Maritime Routes Strained By Brazil-Arab Trade
In a panel moderated by the ABCC's board member Suzana Chohfi, Rodrigo Pestana, Senior Market Manager at the Danish shipping company Maersk , said that establishing a direct route is difficult because Brazil primarily exports refrigerated container cargo to the Arab Gulf countries. From there, it imports oil and fertilizers via tankers and bulk carriers, which are different types of vessel. In other words, the same ship cannot carry goods both ways because the vessels required for transporting the products are different.

Mohamad Orra Mourad, Secretary-General of the Arab-Brazilian Chamber, opened the event with its members
Pestana said that from 2021 to 2024, trade between Brazil and the Gulf countries grew by approximately 20% within the company's business, but the type of cargo transported remained stable-around 66% refrigerated and 33% dry.“There has to be diversification. In May this year, there was a case of avian flu that led to a drop in chicken exports [refrigerated cargo], which was not replaced. It's necessary to try to balance between dry and refrigerated cargo,” he said.
The solution companies have found to manage the trade route between Brazil and the Gulf countries is to use transshipment ports. These hubs receive the cargo, load it onto another ship, and send it to its final destination. For example, Maersk ships Brazilian refrigerated cargo from Paranaguá, Paraná state, or Itapoá, Santa Catarina state, to Tangier, Morocco, where the cargo is transferred to a vessel bound for its destination in the Gulf.
The current average transit time from Brazil to the Gulf is 35 days, but instabilities in the Red Sea region lead companies to seek longer routes, which can increase transit time by up to 28 days.
According to data from Brazil's Ministry of Development, Industry, Trade, and Services compiled by the ABCC, in 2024 Brazil exported USD 23.6 billion to the 22 Arab countries, mainly in sugar, poultry, iron ore, and corn, and imported USD 10.1 billion, primarily in oil and derivatives and fertilizers. To the Gulf countries, Brazil exported USD 11.1 billion, especially in poultry, sugar, iron ore, and beef, and imported USD 6.2 billion, mainly in oil and derivatives and fertilizers.

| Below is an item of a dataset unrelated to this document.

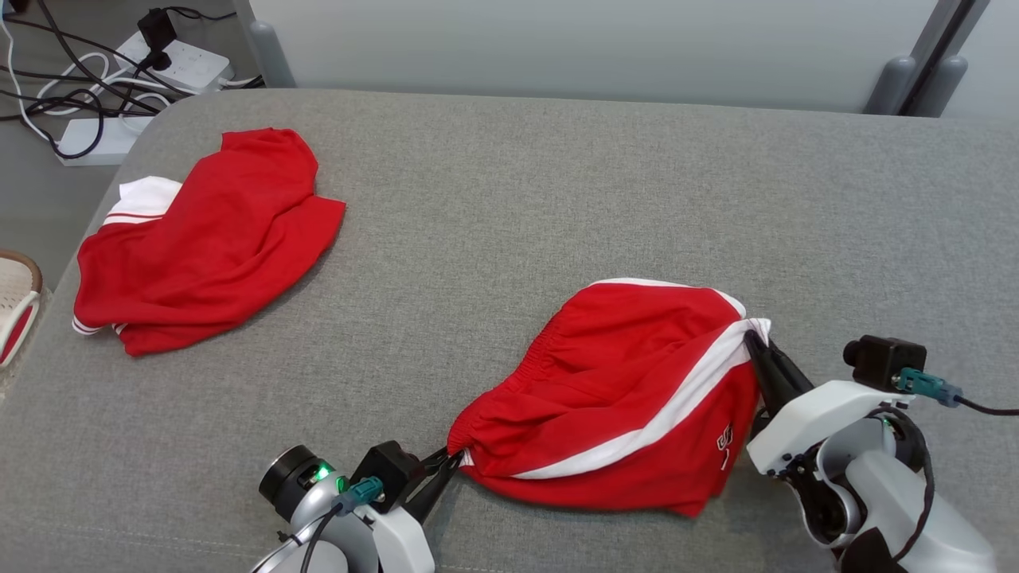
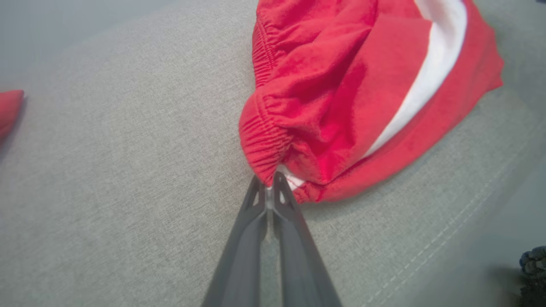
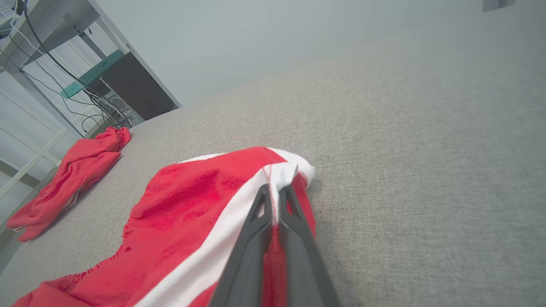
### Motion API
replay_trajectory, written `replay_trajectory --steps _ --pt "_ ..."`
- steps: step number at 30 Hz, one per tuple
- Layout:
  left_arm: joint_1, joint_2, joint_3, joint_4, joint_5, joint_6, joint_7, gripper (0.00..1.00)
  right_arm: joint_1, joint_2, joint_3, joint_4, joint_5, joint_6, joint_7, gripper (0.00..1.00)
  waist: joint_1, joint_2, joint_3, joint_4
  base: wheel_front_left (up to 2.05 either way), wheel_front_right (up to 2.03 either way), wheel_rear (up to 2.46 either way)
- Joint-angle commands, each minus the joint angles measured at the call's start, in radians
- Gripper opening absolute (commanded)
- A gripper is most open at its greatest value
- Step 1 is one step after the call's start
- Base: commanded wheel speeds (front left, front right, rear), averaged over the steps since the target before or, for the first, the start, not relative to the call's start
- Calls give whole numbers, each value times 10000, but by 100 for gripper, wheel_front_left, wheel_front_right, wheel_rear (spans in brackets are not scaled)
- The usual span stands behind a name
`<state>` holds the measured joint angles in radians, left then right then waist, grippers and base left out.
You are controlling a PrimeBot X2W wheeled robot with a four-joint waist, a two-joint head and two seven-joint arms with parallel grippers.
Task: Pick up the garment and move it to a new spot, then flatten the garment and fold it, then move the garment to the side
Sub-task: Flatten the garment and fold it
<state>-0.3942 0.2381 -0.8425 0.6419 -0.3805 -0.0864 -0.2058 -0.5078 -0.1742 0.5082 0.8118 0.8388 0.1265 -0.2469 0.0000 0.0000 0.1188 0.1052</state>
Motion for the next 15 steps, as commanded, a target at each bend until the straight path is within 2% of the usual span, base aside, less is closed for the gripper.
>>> replay_trajectory --steps 1,4,8,11,15 --pt "-313 181 352 -111 -194 1 -108 0 -252 -168 191 -315 73 42 -128 0 0 0 -33 -15 0 0 0" --pt "-207 84 502 -165 -612 -118 -172 0 -327 -507 -251 -777 -310 42 -142 0 0 0 -110 -67 0 0 0" --pt "-6 -113 891 -632 -1641 -326 -320 0 -4 -748 -1537 -2005 -1442 42 -146 0 0 0 -297 -150 0 0 0" --pt "261 -303 1144 -1298 -2987 -423 -364 0 477 -718 -2286 -2829 -2232 42 -146 0 0 0 -485 -233 0 0 0" --pt "514 -47 453 -2952 -5230 -438 -6 0 960 -654 -2551 -3291 -2791 42 -147 0 0 0 -719 -360 0 0 0"
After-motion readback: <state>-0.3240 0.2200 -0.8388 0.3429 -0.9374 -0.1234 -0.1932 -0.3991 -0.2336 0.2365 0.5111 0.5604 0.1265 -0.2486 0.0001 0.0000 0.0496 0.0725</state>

According to data presented by the ABCC's Market Intelligence Manager, Marcus Vinicius, 76% of Brazil's exports to Arab countries are agribusiness products, while 82% of imports from the region consist of oil and fertilizers. Maritime transport accounts for 97% of the total cargo, and air transport for 3%.
Daniela Zicari Di Monte, Logistics Director at DP World , a Dubai-based logistics integrator, said the company has been investing in digitalization and seeking alternatives to make container movement more efficient. She said that the port in the Jebel Ali Free Zone is a strategic hub for the company.“We don't focus so much on ship symmetry, but rather on maximizing trade exchanges and products,” she said.

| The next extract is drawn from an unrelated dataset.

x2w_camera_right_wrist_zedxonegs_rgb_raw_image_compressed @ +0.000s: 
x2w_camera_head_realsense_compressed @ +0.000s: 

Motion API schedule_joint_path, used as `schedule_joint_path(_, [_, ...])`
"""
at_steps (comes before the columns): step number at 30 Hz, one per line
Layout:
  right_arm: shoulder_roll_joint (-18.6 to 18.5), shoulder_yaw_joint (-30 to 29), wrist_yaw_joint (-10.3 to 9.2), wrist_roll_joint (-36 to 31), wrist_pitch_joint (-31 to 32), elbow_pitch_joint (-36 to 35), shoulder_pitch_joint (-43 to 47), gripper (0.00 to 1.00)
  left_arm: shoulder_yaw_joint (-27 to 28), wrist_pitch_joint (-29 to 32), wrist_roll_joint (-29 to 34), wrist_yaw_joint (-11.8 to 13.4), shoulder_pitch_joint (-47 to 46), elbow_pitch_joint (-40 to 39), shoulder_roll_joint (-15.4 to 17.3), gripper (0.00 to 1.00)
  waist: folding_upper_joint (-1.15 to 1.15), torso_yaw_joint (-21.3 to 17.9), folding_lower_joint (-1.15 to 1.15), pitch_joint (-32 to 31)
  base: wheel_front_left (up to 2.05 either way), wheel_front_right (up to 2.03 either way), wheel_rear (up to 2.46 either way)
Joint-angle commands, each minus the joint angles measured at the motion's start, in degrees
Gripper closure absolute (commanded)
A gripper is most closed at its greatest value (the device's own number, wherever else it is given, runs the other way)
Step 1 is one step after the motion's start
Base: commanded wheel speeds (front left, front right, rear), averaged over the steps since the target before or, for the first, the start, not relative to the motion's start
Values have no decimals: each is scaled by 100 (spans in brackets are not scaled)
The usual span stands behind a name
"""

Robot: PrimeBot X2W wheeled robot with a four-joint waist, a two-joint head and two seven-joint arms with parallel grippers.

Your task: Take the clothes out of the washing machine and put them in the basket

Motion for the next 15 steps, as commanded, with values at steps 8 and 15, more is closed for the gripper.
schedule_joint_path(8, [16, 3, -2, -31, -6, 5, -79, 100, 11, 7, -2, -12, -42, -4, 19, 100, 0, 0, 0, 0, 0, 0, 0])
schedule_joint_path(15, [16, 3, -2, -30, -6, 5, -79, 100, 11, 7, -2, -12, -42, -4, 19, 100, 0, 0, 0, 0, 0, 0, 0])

Higor Goller, Logistics Manager at BRF , said the company exports 60,000 metric tons per month of halal products to Arab countries, and that logistics is a challenge.“Our factories are designed to distribute products, not to store them,” he said. He noted that there is currently a high concentration of containers in port yards and that there is little available space to expand these yards and improve distribution.
All attendees at the meeting mentioned that the punctuality of vessel arrivals and departures is crucial for exporting and importing, and that in many cases companies choose to depart from a port without fully loading the ship to avoid delays at subsequent stops. The global punctuality rate, Monte said, is 65%. In Brazil, it is 51%. On its route between Santos and Tangier, Pestana said, Maersk achieves 86%.

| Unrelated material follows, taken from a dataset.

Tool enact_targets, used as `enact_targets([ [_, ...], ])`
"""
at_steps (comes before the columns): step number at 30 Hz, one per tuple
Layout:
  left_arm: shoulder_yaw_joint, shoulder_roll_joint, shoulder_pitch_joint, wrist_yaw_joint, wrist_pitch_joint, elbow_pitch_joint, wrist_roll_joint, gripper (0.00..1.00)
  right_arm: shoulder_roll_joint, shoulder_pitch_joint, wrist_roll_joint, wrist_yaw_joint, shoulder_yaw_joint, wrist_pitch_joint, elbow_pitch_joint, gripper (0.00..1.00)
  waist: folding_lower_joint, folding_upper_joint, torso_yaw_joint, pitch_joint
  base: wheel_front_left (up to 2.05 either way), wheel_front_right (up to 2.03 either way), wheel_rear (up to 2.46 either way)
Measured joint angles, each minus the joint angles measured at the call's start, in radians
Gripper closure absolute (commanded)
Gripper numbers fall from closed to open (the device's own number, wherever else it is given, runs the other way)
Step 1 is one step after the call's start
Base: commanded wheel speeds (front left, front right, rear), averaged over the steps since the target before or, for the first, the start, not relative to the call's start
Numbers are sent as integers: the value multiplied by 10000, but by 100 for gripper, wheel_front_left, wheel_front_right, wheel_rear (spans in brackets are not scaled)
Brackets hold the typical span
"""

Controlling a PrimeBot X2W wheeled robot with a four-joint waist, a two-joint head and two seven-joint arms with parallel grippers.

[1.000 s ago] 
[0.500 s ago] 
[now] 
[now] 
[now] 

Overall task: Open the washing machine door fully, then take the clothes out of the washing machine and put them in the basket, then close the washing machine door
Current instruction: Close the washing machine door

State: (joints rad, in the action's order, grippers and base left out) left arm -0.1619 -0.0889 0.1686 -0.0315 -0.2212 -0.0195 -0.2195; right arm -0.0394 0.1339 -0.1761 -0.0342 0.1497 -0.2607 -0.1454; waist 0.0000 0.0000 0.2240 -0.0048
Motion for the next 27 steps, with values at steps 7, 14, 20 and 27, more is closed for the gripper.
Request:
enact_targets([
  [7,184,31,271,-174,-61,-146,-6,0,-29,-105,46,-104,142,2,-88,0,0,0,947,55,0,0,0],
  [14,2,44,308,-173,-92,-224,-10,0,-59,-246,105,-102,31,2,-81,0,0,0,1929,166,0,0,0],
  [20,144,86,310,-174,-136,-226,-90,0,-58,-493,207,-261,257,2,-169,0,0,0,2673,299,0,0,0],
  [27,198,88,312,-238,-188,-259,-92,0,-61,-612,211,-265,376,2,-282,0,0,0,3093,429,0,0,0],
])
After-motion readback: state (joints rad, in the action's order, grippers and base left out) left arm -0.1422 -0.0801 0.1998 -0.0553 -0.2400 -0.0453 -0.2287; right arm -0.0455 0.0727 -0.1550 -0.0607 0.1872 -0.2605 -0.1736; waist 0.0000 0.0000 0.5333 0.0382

The ABCC's Market Intelligence Manager gave a brief presentation and said that export volumes, diversification of the export portfolio, and freight costs are currently the main challenges to establishing a maritime route.“When these are overcome, a direct route could exist,” he said.
After the event, Suzana Chohfi said the panel highlighted the importance of ensuring that products reach the recipient, even amid challenges.“It's not just about selling-it's about being able to deliver on time,” she said.
Mohamad Orra Mourad, Vice President of International Relations & Secretary-General of the ABCC, said at the opening of the event that ports and maritime routes in Arab countries, such as the port of Tangier and the Suez Canal in Egypt, offer companies the opportunity to reach more destinations for their products beyond the Arab countries themselves.“Harmonizing the flow is essential to balance trade,” he said. Also in attendance at the meeting were ABCC's statutory directors William Atui, Sami Roumieh, and Arthur Jafet.
Read more:
New markets could redefine Brazil's exports
Translated by Guilherme Miranda
Marcelo Brammer/Arab-Brazilian ChamberSupplied/Arab-Brazilian ChamberThe post Maritime routes strained by Brazil-Arab trade appeared first on ANBA News Agency .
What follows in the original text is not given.